Your instructions
From the first line of the data through the line containing "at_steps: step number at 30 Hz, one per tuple", return each line exactly.

Information shown
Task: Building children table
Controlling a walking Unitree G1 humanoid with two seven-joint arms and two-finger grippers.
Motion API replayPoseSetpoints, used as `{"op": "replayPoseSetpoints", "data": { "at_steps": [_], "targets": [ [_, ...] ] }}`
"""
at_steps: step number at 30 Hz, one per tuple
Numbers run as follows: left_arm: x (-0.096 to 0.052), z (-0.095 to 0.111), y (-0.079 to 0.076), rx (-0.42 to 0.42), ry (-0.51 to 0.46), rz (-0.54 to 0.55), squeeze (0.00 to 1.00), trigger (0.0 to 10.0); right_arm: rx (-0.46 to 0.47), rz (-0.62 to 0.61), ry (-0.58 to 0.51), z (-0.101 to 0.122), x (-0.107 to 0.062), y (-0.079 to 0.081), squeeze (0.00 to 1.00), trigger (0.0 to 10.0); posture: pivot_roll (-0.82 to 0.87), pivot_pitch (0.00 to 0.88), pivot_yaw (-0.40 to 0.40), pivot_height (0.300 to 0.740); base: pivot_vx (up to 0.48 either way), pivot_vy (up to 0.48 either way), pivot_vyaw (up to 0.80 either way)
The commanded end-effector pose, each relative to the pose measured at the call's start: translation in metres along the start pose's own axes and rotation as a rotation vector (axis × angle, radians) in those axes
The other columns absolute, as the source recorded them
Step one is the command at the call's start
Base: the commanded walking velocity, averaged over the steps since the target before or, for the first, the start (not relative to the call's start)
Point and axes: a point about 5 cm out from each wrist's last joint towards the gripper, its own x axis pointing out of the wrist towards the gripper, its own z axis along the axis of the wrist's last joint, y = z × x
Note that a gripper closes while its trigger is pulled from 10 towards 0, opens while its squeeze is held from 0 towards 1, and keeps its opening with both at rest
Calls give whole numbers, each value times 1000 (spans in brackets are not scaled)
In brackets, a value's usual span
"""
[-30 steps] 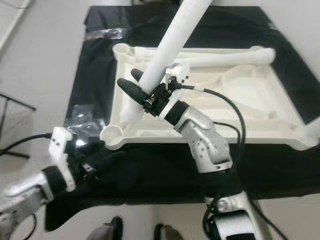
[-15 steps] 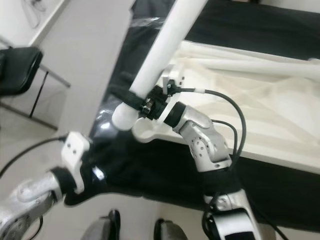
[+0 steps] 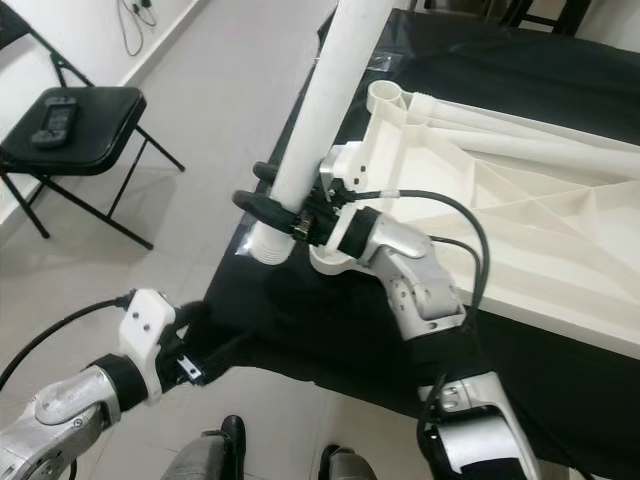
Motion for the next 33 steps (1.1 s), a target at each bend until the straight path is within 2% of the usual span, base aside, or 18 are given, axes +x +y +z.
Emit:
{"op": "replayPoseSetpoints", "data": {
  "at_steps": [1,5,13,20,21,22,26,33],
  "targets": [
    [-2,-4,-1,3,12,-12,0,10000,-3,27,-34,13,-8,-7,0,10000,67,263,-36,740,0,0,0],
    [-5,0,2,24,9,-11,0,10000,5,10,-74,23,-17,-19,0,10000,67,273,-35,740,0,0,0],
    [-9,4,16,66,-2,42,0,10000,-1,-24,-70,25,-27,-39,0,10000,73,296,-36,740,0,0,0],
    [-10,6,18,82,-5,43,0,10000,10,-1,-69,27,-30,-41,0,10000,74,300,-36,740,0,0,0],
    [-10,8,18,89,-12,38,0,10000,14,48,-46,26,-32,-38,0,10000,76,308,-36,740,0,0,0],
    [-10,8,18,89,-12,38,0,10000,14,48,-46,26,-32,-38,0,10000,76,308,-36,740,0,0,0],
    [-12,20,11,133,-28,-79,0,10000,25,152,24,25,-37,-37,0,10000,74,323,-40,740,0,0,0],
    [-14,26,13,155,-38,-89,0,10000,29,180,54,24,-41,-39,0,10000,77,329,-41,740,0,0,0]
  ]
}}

Completed task
Task: Building children table
Controlling a walking Unitree G1 humanoid with two seven-joint arms and two-finger grippers.
Motion API replayPoseSetpoints, used as `{"op": "replayPoseSetpoints", "data": { "at_steps": [_], "targets": [ [_, ...] ] }}`
"""
at_steps: step number at 30 Hz, one per tuple

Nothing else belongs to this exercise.